Components of Individuation:
Part II—Internalizing a Locus of Control
In Part I of this four-part essay we noted that a pre-requisite for achieving individuation was internalizing a locus of control. What does this mean?
Defining “Locus of Control”
I encountered the term “locus on control” in the works of Jungian analyst and astrologer Liz Greene.[1] It refers to the placement (locus) of one’s sense of responsibility or power. In the normal course of child development, the locus of control gradually shifts over time from the parents to the adolescent until the mature adult recognizes and takes up his/her responsibility for living as a well-functioning adult in society.
Jung’s consulting room was full of people whose personal development from child to adult was not normal. Jung’s clients had parents who were negligent, slothful, neurotically anxious or soullessly conventional.[2] Or their parents were clingy, and, as a result “… exercise an extremely bad influence over their children, since they deprive them of every opportunity for individual responsibility.”[3] Others of Jung’s clients were scarred from years of carrying their parents’ unconscious complexes, and, lacking the wherewithal to assimilate that complex, they remained stuck in “infantilism.”[4] Other clients had lived unconscious lives, “carried by society and to that extent [were] relieved of [their] responsibility.”[5] Whatever the personal history, the core situation was the same: externalization of a locus of control, an abdication of personal responsibility.
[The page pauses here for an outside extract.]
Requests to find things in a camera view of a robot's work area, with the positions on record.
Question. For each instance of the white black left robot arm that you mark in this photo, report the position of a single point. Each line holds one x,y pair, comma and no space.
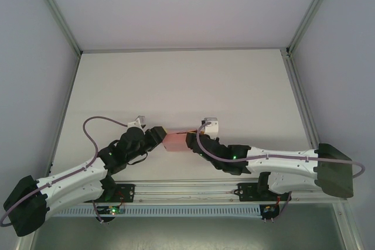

Jung on Responsibility, the “Blame Game” and the “Search for the Magical Other”
Jung’s writings are replete with calls for individuals to recognize and take up personal responsibility:
… the maturing personality must assimilate the parental complex and achieve authority, responsibility, and independence.[6]
… you could treat yourself if you don’t succumb to the prejudice that you receive healing through others. In the last resort every individual alone has to win his battle, nobody else can do it for him.[7]
… every man is, in a certain sense, unconsciously a worse man when he is in society than when acting alone; for he is carried by society and to that extent relieved of his individual responsibility.[8]
The bettering of a general ill begins with the individual, and then only when he makes himself and not others responsible.[9]
Making others responsible is what some call playing the “blame game.” When we play the “blame game,” we blame others for our current situation, and these “others” are most often our parents or other adults who played a prominent role in our upbringing. Jung provides an example of the blame game in “Symbols of Transformation:”
Faced by the vast uncertainty of the future, the adolescent puts the blame for it on the past, saying to himself: “If only I were not the child of my very ordinary parents, but the child of a rich and elegant count… then one day a golden coach would come and… take… his long-lost child back with him to his wonderful castle,…[10]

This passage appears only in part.